At the same time, if you want the most basic and reliable hammer or broom for the lowest price, a large automated factory shipping container-loads to Home Depot, Lowe’s, Carrefour, Wal-mart, or Costco is and will continue to be the best way to go. To surrender the huge gains we have made in mass production and distribution would make all of us poorer. It would particularly inhibit the future of poor people in our own nation and abroad. Global trade is our best hope for peace and prosperity. (Had we banned imported Japanese cars 40 years ago, GM would probably still be exclusively making gas guzzlers, and be even less viable than it is today.)
 
None of this makes me pessimistic about the future. Even something so seemingly difficult as mass-producing quality affordable automobiles in North America is accomplished every day by Honda, Nissan, and Toyota in the United States and Canada. But the real opportunities, for Americans of all ages and for people around the world, lie in providing more and better services to each other, in entertaining each other, counseling each other, in providing government, education, and health services. Over the next hundreds of years services will be the primary sources of jobs and opportunities for all.

   

     

4 COMMENTS

  1. So Whose responsible for 300 Million Innocent People’s money going down the gutter? The average American Joe just sits and whines on what hapepned? GM …What about those countless people who are fired and on the road?

  2. Hi Alisha,
    I am not sure what “300 million innocent people’s money” you are referring to. While people whose savings were invested in the stock market lost part of their savings, rarely are those losses total, or even close. Some were taken down by the crook Madoff, and that is tragic, but it was not a lot of people in numbers.
    As to the workers, over the last ten-twenty years the American economy has created a lot more jobs than it has lost. Construction, health care, education, and many industries have grown. And even in heavy manufacturing, Paccar, Caterpillar, John Deere, Honda, Toyota, Nissan, and other have added thousands of American jobs. This doesn’t make it any easier on all those who have lost jobs, but this change, the rise and fall of industries, has been going on for hundreds of years. Things are much worse than normal right now due to the recession, but it is still far better than the 1930s, and I am hopeful things will begin to turn around soon.
    Gary

  3. Interesting insight Gary – as usual.

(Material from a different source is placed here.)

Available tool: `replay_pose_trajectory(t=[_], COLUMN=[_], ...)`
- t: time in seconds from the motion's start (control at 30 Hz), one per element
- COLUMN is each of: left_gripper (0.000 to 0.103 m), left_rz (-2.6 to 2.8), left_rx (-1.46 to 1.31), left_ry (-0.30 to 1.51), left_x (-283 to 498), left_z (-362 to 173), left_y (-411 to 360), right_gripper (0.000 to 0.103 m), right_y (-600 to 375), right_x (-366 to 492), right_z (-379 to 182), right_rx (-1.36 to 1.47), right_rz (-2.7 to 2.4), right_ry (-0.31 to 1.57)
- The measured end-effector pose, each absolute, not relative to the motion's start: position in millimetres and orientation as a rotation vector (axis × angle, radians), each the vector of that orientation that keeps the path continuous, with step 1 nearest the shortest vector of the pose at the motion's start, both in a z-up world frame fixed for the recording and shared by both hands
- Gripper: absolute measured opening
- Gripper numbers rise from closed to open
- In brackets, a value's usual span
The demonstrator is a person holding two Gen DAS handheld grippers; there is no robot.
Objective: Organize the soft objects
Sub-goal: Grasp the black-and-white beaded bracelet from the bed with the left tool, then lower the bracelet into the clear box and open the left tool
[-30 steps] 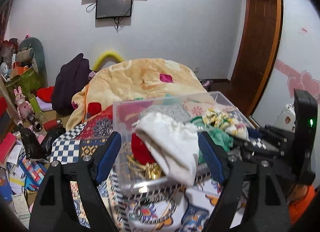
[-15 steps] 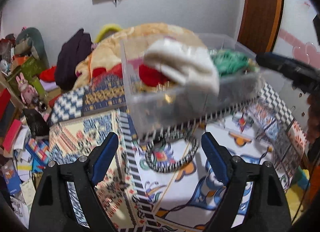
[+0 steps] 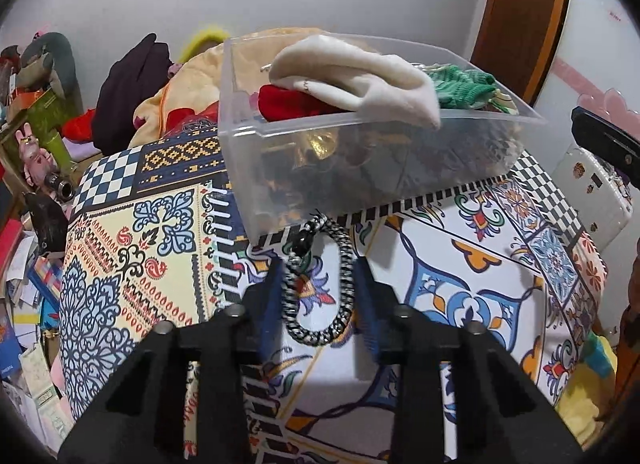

    I have been pessimistic about our transfer of jobs and wealth to these industry / manufacturing based countries, since my days of running the family hardware stores.

    I still struggle with what is good for America and our recent crises has really got me thinking about this again. In my opinion, it is usually only the upper management and larger stock holders that benefit from moving manufacturing overseas. How many blue collar and now white collar jobs can our economy stand to loose?

    Well the truth is – we’re cooked – the baby is already born.

    But – none of that matters compared to this next statement:

    What happens when the technology and know how to “mass produce” the guns, the bullets the planes and the bombs – all resides with China?

    There is a huge learning curve that we have just handed over to them – one that took the US many years to figure out.

    It not the ability to make one bullet that concerns me – it the ability to make billions of bullets that scares me.

    The last time I checked – they are still a communist country – with very heavy censorship. What is their ultimate goal? – I think I know.

    And GM – well you just can’t continue to pay a fork lift driver $90,000 a year and expect to be profitable.